EXERCISE DESCRIPTION:
For the material below, output exactly the span from the line with "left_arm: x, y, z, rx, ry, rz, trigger" to the line with "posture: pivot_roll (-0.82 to", including both, and nothing besides.

DATA TO USE:
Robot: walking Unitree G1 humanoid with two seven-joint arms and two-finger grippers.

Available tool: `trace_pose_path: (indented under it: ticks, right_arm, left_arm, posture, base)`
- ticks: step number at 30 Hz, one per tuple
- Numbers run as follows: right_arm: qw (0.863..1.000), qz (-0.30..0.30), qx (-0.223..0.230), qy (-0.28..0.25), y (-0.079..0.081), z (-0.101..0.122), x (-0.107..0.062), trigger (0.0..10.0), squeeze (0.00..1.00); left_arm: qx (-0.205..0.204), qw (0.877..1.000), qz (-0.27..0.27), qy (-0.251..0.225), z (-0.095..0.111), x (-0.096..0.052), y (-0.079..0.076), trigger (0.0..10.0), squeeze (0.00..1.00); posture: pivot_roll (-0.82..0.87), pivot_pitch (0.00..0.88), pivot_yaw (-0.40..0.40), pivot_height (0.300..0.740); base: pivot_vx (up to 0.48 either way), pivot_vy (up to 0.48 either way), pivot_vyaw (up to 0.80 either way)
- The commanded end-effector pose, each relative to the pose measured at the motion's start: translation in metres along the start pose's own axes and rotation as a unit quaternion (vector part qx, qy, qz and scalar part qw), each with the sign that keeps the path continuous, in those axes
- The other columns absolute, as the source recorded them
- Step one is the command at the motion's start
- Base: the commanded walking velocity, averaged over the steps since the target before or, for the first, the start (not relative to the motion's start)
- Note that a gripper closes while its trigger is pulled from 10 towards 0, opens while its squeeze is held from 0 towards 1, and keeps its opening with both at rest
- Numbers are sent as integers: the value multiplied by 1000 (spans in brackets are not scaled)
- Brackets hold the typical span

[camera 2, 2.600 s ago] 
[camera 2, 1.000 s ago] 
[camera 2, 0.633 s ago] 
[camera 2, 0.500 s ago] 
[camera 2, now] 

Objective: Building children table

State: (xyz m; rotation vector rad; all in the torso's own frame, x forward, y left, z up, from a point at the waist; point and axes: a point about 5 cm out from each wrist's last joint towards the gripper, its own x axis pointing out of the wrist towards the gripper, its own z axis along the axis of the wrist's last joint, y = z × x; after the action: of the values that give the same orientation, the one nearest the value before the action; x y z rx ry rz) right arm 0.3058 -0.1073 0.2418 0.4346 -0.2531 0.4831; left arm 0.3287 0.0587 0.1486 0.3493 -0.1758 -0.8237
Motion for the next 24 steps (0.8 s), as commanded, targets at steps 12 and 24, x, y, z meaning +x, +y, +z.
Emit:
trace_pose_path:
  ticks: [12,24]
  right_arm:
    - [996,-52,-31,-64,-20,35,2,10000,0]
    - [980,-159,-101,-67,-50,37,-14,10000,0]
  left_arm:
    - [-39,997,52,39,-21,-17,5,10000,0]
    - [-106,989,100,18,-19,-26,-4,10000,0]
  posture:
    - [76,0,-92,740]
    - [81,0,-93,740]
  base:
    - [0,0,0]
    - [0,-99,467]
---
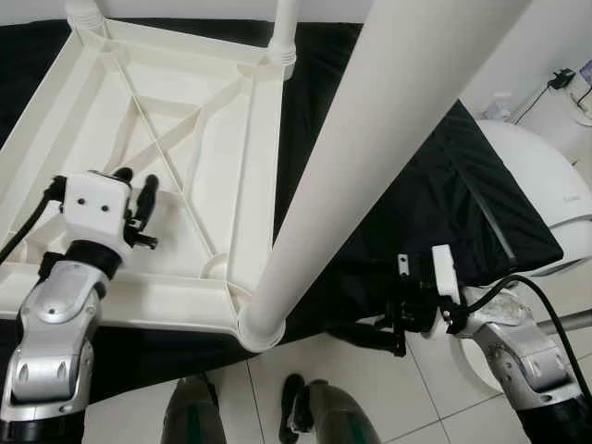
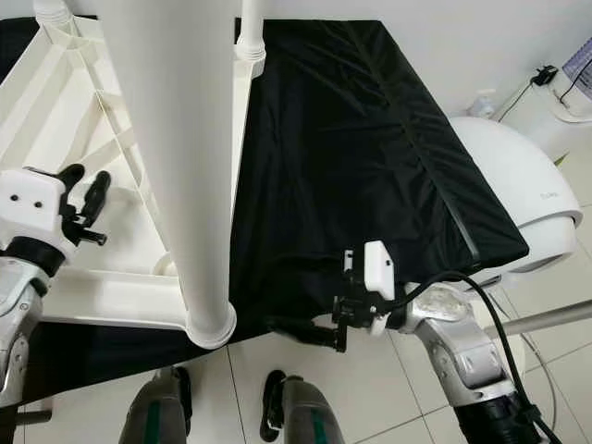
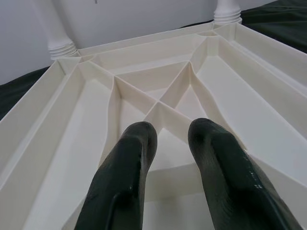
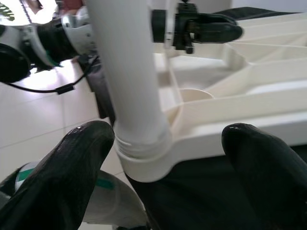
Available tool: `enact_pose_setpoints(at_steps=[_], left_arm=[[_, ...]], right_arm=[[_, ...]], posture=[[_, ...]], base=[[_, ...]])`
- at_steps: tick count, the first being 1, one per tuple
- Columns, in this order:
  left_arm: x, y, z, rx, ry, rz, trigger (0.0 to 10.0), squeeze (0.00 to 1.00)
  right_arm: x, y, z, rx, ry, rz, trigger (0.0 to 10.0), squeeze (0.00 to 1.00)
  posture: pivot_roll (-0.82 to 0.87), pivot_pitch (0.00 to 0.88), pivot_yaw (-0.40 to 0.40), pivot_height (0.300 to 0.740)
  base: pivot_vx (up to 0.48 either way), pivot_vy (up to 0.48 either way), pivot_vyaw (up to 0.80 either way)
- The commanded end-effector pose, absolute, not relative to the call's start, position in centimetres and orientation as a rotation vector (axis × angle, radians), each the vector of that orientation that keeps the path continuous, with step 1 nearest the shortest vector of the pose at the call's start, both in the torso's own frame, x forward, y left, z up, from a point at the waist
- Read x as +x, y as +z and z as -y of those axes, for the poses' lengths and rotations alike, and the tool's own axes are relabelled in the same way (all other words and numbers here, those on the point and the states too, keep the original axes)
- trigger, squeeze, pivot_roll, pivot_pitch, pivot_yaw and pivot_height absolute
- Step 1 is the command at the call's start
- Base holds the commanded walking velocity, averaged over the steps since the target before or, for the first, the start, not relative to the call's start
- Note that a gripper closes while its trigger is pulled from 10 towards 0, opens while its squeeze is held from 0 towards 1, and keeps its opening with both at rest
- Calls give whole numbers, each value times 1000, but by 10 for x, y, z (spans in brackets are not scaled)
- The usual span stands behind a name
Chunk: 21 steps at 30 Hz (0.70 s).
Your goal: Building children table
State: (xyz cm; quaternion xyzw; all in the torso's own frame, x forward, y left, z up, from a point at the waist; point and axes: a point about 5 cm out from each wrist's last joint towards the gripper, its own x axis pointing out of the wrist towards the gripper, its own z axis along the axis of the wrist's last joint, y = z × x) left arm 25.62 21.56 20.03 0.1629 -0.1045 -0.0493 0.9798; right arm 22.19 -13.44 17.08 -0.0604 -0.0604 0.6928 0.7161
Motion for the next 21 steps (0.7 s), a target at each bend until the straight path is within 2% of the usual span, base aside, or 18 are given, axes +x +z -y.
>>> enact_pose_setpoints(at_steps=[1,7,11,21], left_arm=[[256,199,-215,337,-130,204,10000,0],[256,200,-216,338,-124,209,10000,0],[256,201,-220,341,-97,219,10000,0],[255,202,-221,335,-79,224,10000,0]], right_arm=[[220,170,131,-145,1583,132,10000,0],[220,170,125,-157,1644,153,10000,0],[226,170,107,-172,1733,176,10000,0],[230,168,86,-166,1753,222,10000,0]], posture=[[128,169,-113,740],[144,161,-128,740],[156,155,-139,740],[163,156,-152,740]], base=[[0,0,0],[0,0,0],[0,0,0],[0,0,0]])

COMPLETED TASK:
  left_arm: x, y, z, rx, ry, rz, trigger (0.0 to 10.0), squeeze (0.00 to 1.00)
  right_arm: x, y, z, rx, ry, rz, trigger (0.0 to 10.0), squeeze (0.00 to 1.00)
  posture: pivot_roll (-0.82 to 0.87), pivot_pitch (0.00 to 0.88), pivot_yaw (-0.40 to 0.40), pivot_height (0.300 to 0.740)

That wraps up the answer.